Are you looking for ways to speed up your quilting (and have more fun while you sew?) Then let me introduce you to the quick, simple, and versatile rag quilt. Here's why rag quilts have become my favorites:
- You can make your quilt in small sections. A rag quilt is layered and quilted one block at a time. THEN you sew the blocks together into a whole quilt. I can't tell you how much easier this is than painstakingly basting an entire quilt top and wrestling the bulky quilt sandwich under the throat of your sewing machine.
- Precision not required. The ragged seam lines between the blocks cover up any errors you make when you cut the blocks or when you sew them together.
- The look of sashing, without the trouble of actually making sashing! A rag quilt's seams are snipped so the back layer of the quilt shows on the front side. This provides a built-in sashed look that is a lot easier to make than actual sashing.
- Good for machine quilting practice. Your quilting can be as simple as sewing an "X" across the center of each block (yes, that's all you need!) You can also use the blocks to practice new free-motion quilting patterns. Quilting as you go is also a good way to get better at free-motion quilting.

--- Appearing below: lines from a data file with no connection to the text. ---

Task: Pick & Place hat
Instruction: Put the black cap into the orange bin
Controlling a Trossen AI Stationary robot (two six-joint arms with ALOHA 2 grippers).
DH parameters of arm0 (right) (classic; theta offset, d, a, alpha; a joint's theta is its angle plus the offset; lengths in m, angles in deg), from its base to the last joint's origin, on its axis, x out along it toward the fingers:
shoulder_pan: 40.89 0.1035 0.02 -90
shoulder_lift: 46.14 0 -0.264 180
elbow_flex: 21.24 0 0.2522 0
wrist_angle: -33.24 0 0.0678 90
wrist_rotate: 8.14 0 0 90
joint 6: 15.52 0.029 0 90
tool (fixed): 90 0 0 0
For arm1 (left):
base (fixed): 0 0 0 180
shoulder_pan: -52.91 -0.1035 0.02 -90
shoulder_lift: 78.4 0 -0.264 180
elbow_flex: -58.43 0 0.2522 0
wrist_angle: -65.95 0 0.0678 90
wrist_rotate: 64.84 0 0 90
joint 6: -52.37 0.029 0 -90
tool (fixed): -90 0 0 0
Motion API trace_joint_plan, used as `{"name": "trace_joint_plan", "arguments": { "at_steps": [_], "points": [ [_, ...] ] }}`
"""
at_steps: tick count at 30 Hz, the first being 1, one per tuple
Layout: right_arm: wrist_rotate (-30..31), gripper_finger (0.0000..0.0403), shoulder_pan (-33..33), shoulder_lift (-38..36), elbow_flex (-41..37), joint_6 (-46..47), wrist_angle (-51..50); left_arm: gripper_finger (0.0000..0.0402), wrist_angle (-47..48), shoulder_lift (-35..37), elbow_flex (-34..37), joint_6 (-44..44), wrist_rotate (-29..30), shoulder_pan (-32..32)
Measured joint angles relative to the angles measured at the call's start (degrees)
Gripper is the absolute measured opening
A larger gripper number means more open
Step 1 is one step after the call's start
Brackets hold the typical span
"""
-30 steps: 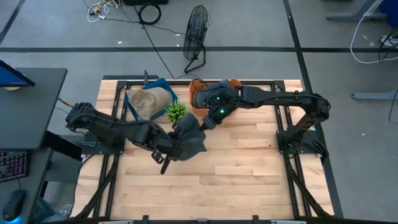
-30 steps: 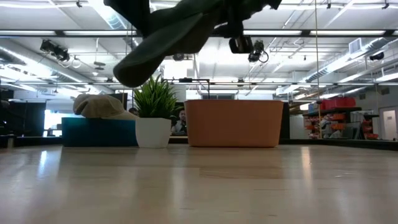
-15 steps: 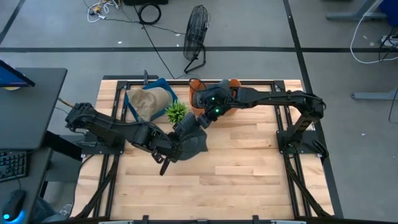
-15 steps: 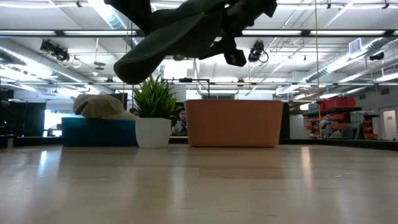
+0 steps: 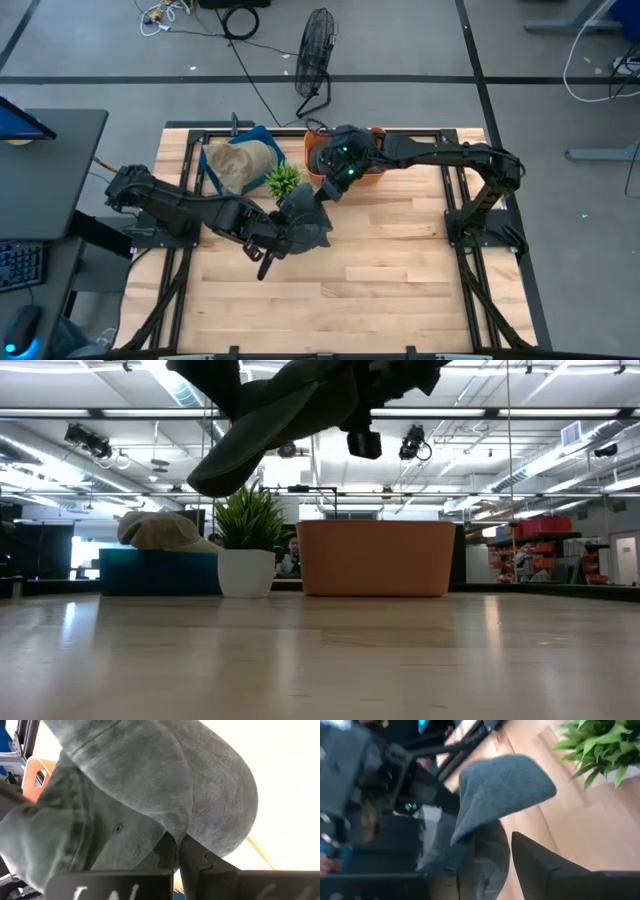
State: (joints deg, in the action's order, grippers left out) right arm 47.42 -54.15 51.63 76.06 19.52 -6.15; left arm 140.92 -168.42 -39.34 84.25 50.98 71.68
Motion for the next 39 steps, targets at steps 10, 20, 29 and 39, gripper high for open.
{"name": "trace_joint_plan", "arguments": {
  "at_steps": [10, 20, 29, 39],
  "points": [
    [8.2, 0.0135, -2.5, 0.0, 0.0, -14.6, -9.7, 0.0008, 0.8, 0.0, 0.0, -3.0, -0.1, 1.4],
    [5.1, 0.0135, -0.4, -2.9, 0.0, -36.0, -5.6, 0.0008, 2.2, 0.0, 0.0, -4.2, -0.5, 1.8],
    [12.6, 0.0206, 1.7, -2.7, 0.0, -50.7, 0.0, 0.0010, 2.1, 0.0, 0.0, -4.2, -0.8, 1.8],
    [6.4, 0.0283, 3.9, -0.2, 0.1, -54.8, 5.1, 0.0012, 1.7, 0.0, 0.0, -0.1, -1.1, 1.6]
  ]
}}
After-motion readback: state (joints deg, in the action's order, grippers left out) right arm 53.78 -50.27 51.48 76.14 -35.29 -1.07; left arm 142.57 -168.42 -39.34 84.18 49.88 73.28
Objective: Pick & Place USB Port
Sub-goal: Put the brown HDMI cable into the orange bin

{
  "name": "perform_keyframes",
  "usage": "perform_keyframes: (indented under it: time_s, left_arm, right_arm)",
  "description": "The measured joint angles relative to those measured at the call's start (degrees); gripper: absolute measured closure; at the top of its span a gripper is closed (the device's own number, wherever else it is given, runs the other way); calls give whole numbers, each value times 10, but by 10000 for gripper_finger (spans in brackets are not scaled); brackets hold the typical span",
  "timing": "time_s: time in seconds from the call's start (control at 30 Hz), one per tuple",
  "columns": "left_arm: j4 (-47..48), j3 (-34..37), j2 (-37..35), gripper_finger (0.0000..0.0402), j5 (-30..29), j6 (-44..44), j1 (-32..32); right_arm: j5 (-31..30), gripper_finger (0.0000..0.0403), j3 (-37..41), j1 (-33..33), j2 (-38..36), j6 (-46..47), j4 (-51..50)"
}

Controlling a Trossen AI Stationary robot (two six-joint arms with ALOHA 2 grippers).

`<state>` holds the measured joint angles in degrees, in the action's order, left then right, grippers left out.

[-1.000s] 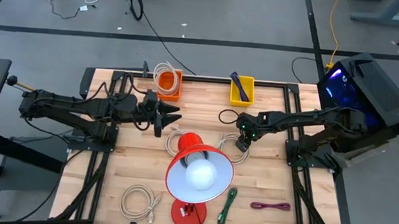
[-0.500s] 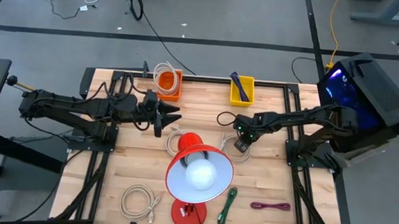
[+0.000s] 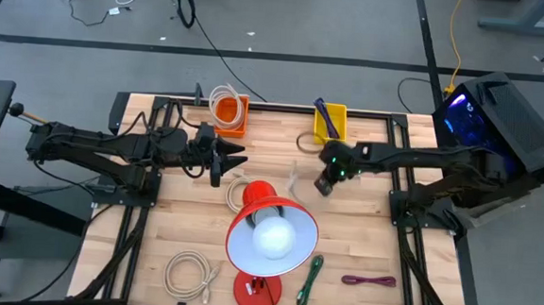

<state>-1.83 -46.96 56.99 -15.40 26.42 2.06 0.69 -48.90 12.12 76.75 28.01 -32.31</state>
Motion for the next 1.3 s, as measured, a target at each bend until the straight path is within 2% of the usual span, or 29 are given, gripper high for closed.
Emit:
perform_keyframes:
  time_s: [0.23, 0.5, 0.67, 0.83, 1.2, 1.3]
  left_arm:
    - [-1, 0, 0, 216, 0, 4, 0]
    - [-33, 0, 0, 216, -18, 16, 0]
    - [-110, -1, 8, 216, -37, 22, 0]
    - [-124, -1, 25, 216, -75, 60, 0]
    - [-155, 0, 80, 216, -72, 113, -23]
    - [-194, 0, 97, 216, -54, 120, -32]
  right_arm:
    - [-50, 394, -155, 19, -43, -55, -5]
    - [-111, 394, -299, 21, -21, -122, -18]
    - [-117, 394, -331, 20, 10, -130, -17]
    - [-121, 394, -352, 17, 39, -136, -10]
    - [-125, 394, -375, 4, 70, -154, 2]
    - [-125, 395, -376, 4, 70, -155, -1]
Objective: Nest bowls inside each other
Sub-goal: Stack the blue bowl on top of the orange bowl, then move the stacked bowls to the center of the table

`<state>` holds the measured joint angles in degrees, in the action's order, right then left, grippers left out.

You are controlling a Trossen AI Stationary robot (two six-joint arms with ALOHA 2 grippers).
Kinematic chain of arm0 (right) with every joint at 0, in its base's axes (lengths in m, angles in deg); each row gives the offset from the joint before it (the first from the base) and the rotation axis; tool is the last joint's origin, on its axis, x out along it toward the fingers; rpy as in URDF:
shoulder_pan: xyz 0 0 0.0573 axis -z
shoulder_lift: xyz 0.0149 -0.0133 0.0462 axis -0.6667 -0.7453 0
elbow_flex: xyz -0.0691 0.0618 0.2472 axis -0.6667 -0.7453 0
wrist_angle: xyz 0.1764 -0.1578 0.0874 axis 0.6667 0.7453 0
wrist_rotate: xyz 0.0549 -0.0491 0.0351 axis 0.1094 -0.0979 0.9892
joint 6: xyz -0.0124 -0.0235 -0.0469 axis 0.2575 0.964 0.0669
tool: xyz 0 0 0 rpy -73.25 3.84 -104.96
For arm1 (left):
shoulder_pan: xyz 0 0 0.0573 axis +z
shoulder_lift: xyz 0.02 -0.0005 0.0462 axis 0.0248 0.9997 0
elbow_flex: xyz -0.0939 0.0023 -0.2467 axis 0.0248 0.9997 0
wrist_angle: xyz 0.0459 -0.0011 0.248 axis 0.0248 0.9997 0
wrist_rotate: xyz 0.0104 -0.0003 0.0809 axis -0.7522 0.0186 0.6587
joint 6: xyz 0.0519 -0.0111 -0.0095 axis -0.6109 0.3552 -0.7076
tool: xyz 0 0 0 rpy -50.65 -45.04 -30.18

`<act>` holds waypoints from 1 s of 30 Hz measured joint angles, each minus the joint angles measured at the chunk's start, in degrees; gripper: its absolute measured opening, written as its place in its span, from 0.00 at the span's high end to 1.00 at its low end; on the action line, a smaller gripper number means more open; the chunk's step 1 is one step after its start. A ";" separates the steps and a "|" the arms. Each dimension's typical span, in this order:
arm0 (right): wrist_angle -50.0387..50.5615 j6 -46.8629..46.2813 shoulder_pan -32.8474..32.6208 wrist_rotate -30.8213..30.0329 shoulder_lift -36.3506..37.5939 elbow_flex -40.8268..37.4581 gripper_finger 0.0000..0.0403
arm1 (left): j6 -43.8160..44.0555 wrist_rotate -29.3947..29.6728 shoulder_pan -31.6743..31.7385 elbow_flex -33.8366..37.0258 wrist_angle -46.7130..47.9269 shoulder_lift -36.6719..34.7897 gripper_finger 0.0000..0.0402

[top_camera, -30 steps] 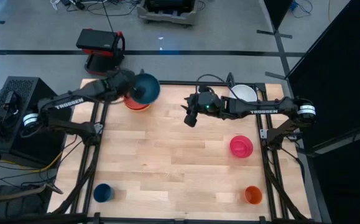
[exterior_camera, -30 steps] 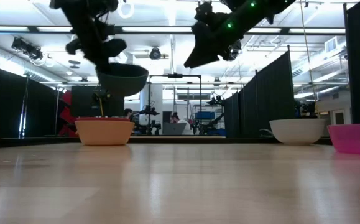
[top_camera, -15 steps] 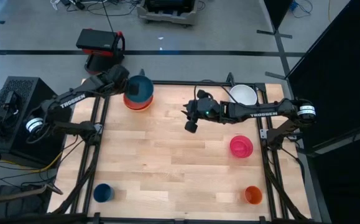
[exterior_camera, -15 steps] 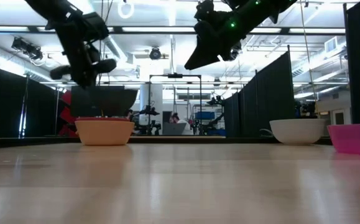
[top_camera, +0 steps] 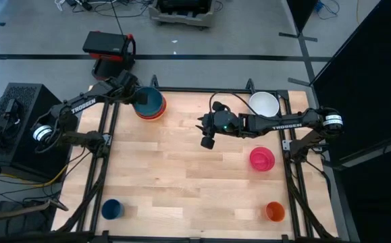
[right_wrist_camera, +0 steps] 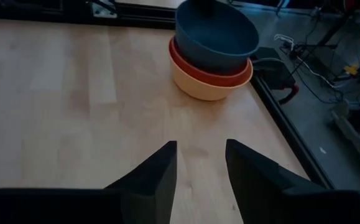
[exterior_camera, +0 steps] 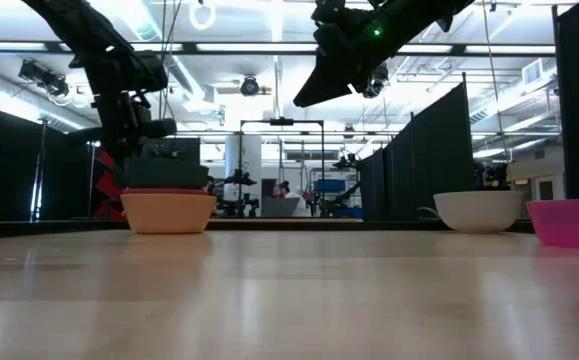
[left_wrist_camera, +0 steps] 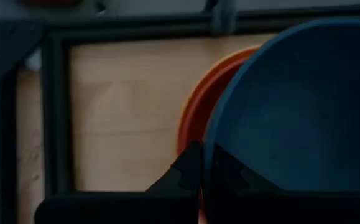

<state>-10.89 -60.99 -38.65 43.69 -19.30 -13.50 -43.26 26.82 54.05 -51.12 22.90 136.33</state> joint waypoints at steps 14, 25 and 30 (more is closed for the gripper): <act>0.00 -0.16 -0.60 0.00 -0.02 0.02 0.69 | -4.38 -2.60 1.43 0.40 -1.27 0.92 0.62; -0.22 -0.16 -0.56 0.00 -0.04 0.05 0.66 | -13.48 -3.60 -4.13 -1.34 0.55 0.75 0.35; -0.48 -0.15 -0.52 0.00 -0.04 0.06 0.66 | -21.45 -1.73 -10.29 -2.22 2.75 0.73 0.32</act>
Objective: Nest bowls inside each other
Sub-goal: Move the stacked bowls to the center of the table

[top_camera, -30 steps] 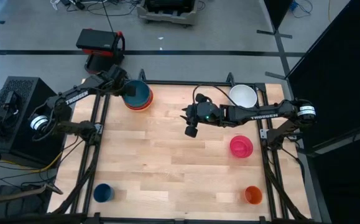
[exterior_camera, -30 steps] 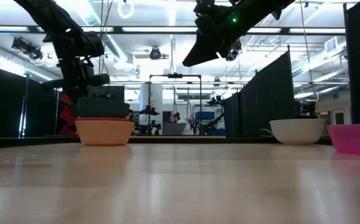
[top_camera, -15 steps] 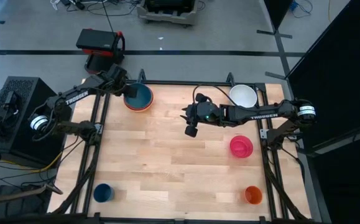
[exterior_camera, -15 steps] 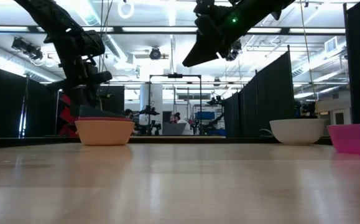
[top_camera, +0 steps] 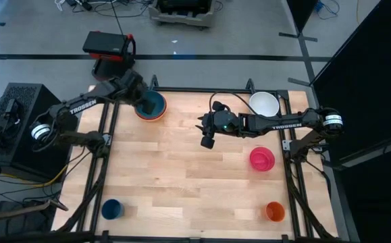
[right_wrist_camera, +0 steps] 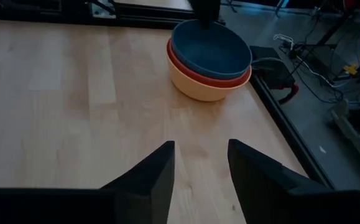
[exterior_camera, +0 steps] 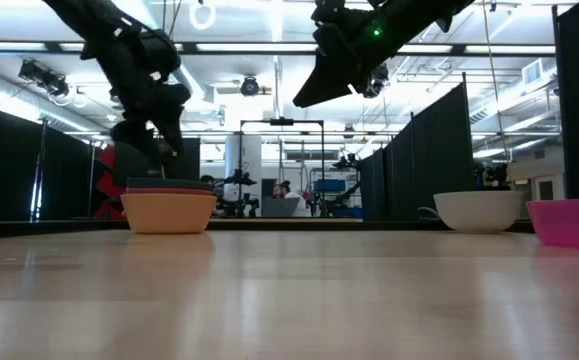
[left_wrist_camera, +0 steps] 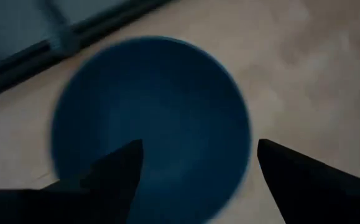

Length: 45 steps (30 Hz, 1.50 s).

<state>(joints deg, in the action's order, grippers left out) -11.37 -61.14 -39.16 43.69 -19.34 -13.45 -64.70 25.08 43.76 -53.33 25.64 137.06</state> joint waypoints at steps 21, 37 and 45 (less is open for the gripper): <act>-0.77 -1.31 0.07 0.00 0.00 0.01 0.59 | -13.87 4.24 -15.40 -1.42 3.07 8.43 0.22; 0.27 -1.40 -0.12 0.00 -0.02 0.01 0.65 | -14.62 7.86 -13.19 -1.42 -3.28 17.68 0.66; 0.43 -1.35 -0.13 0.00 -0.02 0.01 0.68 | -16.24 5.04 -12.50 -1.51 -3.92 18.54 0.98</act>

- No binding! Instead of assembling the traditional binding strips and sewing them to the quilt, I add a border all around the quilt and knot it into a fringe. The end results looks less formal and (I think) more homey than a traditional quilt.
Adapt Rag Quilt Fabrics for Warm and Cold Climates
Like every other quilt, a rag quilt consists of multiple layers of fabric that are permanently stitched together. Rag quilts are sewed together in a way that shows all three layers on the top of the quilt. Because every layer shows, rag quilters usually dispense with standard batting and use a middle layer of fabric instead. Flannel is popular for rag quilt layers because it is softer and warmer than ordinary quilter's cotton. Here are three different ways to layer a rag quilt for different climates:
- Warm climate: three layers of cotton (or bamboo) quilt fabric.
- Medium climate: three layers of flannel. If you use flannel, I recommend washing and drying it at least twice before sewing, to minimize shrinkage.
- Cold climate: a top layer of quilter's cotton or flannel, and a bottom layer of polyester fleece.